● **WORK TASK**: Where the word "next" occurs in a line of the listing below, copy that line.

==== SUPPLIED DATA

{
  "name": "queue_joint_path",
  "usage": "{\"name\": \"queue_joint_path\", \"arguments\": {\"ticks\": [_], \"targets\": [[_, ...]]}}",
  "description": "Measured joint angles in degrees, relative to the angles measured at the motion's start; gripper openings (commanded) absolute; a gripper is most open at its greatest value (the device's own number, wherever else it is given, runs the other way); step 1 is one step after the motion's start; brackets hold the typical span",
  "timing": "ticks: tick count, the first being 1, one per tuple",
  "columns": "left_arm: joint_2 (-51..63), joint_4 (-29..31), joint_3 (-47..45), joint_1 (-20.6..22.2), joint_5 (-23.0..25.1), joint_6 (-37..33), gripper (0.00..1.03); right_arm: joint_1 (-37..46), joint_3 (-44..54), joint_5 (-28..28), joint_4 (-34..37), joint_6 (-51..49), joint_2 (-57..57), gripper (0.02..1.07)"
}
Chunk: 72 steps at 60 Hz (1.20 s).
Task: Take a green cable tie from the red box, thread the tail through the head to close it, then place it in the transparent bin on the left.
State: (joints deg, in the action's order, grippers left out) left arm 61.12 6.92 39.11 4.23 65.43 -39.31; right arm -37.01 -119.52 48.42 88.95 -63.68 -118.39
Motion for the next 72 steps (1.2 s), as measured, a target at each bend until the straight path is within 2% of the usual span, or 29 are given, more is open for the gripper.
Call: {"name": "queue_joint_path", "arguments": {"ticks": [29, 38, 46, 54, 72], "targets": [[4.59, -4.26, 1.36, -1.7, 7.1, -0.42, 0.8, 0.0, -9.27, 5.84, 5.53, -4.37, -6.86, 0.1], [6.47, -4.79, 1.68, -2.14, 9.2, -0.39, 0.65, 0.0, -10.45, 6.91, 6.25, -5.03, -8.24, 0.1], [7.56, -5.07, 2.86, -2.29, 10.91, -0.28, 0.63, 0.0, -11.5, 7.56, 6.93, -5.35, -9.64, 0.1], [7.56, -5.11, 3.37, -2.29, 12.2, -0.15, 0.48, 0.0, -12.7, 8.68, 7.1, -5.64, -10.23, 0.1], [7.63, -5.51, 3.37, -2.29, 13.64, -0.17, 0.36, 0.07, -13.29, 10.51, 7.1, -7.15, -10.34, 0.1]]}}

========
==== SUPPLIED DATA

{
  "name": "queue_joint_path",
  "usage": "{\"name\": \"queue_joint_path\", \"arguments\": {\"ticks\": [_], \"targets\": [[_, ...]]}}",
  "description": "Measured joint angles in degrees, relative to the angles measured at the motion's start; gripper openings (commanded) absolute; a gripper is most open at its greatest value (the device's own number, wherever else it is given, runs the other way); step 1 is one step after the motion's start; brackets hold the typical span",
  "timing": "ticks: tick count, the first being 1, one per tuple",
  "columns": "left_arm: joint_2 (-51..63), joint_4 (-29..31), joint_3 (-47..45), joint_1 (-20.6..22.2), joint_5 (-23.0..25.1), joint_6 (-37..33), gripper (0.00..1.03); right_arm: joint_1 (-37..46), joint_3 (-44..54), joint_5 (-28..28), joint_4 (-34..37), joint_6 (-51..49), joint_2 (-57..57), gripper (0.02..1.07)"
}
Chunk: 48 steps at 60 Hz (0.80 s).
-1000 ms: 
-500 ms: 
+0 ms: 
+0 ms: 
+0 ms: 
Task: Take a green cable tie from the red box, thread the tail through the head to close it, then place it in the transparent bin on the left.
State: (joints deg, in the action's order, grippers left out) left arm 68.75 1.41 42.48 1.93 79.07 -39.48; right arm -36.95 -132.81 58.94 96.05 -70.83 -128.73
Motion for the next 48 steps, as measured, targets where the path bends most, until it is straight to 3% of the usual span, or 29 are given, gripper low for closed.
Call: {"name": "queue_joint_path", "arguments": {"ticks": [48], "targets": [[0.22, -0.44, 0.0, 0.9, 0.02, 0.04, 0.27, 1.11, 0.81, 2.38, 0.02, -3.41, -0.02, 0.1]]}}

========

● **ANSWER FOR THE TASK**:
Motion for the next 72 steps (1.2 s), as measured, a target at each bend until the straight path is within 2% of the usual span, or 29 are given, more is open for the gripper.
Motion for the next 48 steps, as measured, targets where the path bends most, until it is straight to 3% of the usual span, or 29 are given, gripper low for closed.

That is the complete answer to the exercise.